Notes to the accounts of the three Luxembourg companies say their results are included in the consolidated accounts of Glanbia Plc.
The latest annual report for Glanbia does not mention its Luxembourg operations.
A spokeswoman for the company pointed out that the Luxembourg companies use the Glanbia name and are clearly identifiable as group companies.

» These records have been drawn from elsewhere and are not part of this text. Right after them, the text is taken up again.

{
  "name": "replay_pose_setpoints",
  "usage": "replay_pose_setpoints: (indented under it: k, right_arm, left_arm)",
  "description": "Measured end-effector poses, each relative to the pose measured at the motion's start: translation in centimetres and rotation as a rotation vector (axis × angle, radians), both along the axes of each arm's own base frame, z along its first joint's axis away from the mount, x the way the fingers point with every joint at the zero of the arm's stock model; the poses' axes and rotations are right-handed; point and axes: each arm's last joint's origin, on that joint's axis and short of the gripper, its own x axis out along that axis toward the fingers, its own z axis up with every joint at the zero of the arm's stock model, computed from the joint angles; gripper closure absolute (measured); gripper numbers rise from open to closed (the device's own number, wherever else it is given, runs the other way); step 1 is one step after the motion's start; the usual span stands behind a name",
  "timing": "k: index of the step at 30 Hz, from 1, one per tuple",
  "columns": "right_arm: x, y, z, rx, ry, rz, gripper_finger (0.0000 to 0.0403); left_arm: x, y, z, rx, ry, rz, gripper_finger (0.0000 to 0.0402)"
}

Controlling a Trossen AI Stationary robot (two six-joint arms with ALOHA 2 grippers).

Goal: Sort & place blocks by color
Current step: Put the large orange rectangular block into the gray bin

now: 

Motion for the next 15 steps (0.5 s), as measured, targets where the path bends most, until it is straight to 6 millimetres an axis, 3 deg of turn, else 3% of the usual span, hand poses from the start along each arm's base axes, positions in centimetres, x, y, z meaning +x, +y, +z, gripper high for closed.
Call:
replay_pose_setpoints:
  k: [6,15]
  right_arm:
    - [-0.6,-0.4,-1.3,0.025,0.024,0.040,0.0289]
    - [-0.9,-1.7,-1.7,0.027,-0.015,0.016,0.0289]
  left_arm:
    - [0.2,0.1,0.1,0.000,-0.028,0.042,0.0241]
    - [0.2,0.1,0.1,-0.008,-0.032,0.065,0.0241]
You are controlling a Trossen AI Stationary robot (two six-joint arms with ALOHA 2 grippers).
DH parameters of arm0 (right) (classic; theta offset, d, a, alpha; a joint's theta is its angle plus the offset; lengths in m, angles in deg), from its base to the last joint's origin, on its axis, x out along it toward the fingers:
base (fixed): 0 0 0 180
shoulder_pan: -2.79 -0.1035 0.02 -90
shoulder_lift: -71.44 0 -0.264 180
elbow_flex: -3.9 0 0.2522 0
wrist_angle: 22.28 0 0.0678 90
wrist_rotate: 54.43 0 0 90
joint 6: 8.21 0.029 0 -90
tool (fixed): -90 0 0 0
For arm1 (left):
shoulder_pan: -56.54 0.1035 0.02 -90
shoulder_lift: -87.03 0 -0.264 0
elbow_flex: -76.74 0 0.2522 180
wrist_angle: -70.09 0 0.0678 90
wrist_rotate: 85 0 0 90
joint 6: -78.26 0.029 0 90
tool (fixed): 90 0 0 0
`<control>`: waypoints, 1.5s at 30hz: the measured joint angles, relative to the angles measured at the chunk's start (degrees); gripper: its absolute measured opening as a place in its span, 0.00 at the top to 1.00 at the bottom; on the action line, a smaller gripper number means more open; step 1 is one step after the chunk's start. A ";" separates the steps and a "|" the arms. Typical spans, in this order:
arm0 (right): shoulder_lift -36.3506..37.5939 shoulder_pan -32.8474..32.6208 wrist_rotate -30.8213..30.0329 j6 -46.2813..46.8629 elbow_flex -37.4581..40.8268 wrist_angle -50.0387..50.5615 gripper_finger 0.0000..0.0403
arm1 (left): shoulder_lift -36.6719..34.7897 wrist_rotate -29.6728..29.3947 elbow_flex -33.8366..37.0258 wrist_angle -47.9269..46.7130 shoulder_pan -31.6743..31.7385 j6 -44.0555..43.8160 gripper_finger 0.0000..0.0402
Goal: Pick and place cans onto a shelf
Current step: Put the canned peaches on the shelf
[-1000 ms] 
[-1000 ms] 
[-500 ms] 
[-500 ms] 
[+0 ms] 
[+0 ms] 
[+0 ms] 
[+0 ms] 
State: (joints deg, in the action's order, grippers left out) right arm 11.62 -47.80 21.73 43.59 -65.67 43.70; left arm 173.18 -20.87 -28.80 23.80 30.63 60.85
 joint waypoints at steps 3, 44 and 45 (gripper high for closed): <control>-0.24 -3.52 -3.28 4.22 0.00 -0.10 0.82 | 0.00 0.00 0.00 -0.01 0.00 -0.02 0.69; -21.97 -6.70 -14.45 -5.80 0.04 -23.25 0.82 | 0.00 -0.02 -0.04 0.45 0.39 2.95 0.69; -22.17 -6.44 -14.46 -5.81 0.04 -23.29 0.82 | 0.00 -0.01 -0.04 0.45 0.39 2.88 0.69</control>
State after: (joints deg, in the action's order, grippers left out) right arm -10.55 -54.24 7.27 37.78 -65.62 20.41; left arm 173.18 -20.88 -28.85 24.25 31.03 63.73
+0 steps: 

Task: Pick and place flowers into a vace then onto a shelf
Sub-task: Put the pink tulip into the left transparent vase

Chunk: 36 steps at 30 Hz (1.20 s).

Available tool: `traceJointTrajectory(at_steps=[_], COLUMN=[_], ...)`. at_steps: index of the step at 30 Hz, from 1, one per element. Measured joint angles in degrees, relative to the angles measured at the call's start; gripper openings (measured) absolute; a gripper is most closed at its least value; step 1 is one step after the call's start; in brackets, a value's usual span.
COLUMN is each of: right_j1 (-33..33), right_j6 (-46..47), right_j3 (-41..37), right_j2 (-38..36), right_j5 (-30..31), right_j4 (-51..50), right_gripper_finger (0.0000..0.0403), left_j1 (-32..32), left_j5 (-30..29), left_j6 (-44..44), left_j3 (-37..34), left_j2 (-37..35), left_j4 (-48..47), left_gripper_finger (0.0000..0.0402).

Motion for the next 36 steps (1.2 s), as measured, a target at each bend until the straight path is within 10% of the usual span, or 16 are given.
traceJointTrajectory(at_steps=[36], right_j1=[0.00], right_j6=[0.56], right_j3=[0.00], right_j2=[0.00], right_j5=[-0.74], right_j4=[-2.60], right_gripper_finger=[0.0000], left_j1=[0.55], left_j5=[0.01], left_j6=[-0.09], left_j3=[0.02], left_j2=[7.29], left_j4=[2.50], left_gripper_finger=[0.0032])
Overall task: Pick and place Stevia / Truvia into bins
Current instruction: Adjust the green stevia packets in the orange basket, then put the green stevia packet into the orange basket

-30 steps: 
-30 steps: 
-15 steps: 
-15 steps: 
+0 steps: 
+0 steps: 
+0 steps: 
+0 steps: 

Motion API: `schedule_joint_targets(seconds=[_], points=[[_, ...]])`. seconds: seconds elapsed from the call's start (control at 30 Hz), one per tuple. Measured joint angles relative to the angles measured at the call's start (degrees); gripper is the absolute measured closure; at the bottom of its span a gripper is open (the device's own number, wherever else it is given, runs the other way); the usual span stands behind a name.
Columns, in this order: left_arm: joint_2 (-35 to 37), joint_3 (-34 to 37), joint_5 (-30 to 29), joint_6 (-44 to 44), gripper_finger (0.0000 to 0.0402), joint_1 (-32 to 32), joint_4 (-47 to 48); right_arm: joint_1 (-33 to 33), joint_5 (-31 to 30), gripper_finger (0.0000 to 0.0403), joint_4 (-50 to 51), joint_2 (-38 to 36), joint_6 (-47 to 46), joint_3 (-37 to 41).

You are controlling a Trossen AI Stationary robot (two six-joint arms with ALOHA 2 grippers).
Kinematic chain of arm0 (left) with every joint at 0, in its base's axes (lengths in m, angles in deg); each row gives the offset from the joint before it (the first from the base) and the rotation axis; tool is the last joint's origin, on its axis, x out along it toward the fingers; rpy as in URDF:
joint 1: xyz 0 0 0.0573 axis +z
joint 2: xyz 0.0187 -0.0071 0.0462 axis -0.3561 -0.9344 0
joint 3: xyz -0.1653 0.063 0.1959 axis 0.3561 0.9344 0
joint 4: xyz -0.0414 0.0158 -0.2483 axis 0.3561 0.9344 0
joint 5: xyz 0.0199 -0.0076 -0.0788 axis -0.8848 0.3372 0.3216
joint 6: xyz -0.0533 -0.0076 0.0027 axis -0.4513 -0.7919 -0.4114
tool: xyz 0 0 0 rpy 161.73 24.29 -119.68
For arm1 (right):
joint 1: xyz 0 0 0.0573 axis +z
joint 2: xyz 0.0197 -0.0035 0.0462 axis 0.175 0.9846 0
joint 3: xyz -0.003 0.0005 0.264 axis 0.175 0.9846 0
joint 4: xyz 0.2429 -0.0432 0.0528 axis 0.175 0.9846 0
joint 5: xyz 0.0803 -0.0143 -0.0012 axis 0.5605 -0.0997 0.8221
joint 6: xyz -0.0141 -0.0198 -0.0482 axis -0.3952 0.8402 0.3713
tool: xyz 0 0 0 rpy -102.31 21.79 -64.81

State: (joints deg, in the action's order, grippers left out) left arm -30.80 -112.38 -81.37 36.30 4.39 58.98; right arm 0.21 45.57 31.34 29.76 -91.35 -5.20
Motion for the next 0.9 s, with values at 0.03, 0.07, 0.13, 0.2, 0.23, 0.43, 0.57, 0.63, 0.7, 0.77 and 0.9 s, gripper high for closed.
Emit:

Sports nutrition a key area for food giant
Eoin Burke-Kennedy adds: Glanbia was formed out of the merger of Avonmore Foods and Waterford Foods in the late 1990s. The group, which has its HQ in Kilkenny, is best known here for brands like Avonmore and Kilmeaden.
However, the lion’s share of its business is taken up with its sports nutritional products and its cheese operations in North America.
As of 2013, the Dublin and London-listed company employed 5,200 staff in 32 countries and had an annual turnover of €3.2 billion. Its chief executive Siobhán Talbot received a total pay package last year of €1.03 million.
Glanbia divides its business into four divisions – nutritionals, ingredients, dairy foods and joint ventures.
The nutritionals and ingredients – the two largest segments – represent about 76 per cent of total turnover, and are described by the company as “the key drivers of growth”.
Due to its large cheese manufacturing business, it has become a world leader in whey protein, a byproduct of the cheese-making process, which is used extensively in the fast-growing sports nutritional market.
Its ingredients division is heavily geared towards its US Cheese operation, a leading producer of American-style cheese, as well its Ingredient Technologies operation.
Glanbia is also principal cream supplier to Baileys Irish Cream.
On the dairy side, its core brands are Avonmore, the second biggest selling grocery brand in Ireland, and Kilmeaden cheese.
It also distributes on behalf of a number of third party brands including Yoplait.
It has four principal international joint ventures – Southwest Cheese in the USA, Glanbia Cheese in UK, Glanbia Ingredients Ireland and Nutricima in Nigeria.